PROBLEM REQUIREMENTS
Restate, word for word, the lines from the opening line of the data through the line containing "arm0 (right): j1", both included, and nothing else.

━━ DATA SHOWN

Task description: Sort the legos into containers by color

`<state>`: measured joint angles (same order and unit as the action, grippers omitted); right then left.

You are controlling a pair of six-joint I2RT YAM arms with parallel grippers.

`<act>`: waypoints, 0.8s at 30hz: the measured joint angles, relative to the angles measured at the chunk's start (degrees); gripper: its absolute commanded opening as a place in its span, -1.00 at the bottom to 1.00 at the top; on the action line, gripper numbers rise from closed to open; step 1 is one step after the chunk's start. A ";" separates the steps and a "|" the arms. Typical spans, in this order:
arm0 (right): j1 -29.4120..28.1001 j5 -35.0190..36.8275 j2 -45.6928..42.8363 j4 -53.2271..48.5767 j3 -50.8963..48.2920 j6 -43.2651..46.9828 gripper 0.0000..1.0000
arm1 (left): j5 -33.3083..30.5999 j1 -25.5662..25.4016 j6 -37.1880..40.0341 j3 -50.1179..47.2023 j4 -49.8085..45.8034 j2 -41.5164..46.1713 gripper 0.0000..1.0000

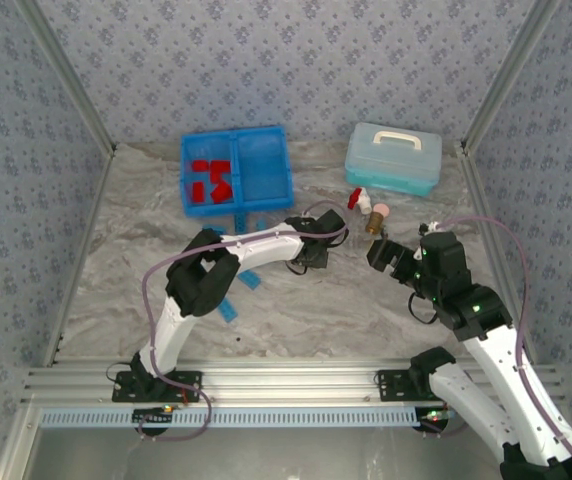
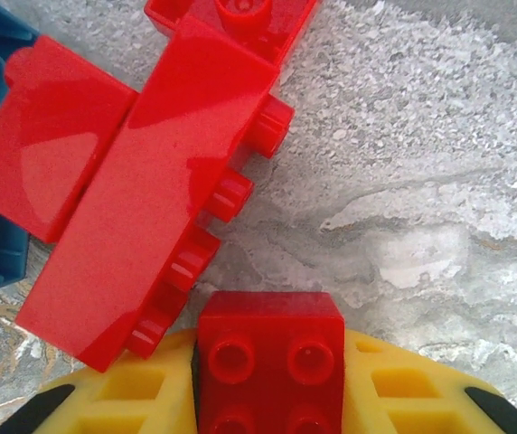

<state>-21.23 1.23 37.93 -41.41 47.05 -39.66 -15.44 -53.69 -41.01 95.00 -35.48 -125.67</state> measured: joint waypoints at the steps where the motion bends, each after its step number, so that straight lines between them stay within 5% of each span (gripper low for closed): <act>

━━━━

TASK RESPONSE
Task description: Sort the legos into containers by color

`<state>`: measured joint angles (same order and unit as the action, grippers omitted); right then left.

You are controlling a pair of six-joint I2RT YAM arms with parallel grippers.

`<act>`: waypoints, 0.8s at 30hz: the measured joint angles, relative to the angles measured at the chunk's start (degrees); gripper: its absolute commanded opening as a place in its span, -1.00 at the bottom to 1.00 at the top; on the action line, gripper numbers rise from closed to open; step 1 is one step after the chunk's start. A ";" separates the steps and a "|" the arms. Typical spans, in this order:
arm0 (right): j1 -29.4120..28.1001 j5 -35.0190..36.8275 j2 -45.6928..42.8363 j4 -53.2271..48.5767 j3 -50.8963..48.2920 j6 -43.2651..46.9828 gripper 0.0000..1.0000

Besides this answer, the exercise requires nothing else.